# Work request
If a line in the data below holds the word "frame", include it in the count. Give only the final number.
◇ ◇ ◇ ◇
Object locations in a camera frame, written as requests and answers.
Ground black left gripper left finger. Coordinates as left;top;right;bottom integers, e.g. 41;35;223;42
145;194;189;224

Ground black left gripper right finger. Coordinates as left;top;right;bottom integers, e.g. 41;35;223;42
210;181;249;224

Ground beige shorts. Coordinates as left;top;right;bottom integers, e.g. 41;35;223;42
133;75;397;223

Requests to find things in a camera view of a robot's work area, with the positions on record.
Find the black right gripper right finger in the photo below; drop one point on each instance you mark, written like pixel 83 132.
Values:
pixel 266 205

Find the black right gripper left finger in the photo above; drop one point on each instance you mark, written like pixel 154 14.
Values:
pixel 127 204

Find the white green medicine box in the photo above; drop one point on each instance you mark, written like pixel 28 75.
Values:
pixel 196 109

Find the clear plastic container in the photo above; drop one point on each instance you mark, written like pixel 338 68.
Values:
◇ ◇ ◇ ◇
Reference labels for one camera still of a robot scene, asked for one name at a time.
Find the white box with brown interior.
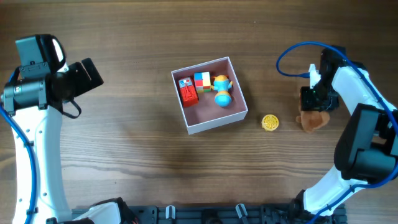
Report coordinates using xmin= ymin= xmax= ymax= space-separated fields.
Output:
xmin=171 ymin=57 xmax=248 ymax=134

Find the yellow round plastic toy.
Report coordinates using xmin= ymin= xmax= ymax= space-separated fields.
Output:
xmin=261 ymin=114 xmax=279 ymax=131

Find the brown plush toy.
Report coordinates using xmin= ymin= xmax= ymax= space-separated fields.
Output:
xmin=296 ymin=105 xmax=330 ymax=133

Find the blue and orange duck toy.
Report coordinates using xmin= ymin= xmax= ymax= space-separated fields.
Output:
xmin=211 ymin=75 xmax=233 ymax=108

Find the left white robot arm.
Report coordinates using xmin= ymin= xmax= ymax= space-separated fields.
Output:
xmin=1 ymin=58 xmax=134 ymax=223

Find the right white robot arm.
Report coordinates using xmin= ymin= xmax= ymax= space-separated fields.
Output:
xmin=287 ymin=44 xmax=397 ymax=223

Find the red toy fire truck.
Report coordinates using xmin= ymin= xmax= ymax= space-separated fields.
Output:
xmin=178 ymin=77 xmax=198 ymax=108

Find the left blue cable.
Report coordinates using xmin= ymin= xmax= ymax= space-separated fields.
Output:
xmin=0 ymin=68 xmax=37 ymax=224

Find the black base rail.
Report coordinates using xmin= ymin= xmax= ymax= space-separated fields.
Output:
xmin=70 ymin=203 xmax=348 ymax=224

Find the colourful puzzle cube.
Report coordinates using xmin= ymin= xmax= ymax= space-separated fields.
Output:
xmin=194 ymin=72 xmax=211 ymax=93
◇ ◇ ◇ ◇
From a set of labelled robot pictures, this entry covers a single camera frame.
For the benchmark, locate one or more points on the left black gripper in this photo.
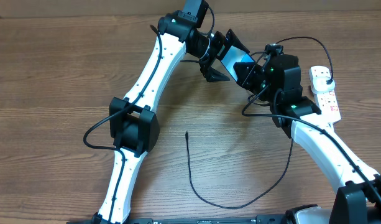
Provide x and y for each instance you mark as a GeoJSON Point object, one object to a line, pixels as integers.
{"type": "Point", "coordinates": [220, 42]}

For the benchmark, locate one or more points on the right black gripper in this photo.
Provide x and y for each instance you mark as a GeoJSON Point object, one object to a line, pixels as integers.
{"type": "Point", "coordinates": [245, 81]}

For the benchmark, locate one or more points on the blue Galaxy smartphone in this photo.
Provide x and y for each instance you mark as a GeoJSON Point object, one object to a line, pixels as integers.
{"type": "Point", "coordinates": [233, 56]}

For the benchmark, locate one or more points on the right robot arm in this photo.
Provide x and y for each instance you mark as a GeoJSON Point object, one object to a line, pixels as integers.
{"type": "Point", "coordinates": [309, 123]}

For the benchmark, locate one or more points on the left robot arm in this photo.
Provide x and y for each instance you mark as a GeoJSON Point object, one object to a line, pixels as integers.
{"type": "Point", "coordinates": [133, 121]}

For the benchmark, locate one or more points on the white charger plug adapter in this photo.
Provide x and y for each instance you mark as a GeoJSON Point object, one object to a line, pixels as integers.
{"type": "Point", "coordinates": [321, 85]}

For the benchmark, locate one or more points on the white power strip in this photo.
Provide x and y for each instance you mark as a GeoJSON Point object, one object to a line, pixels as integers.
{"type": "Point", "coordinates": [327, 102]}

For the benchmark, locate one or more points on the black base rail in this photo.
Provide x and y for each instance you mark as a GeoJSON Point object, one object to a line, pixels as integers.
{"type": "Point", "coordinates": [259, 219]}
◇ ◇ ◇ ◇
# Completed task
2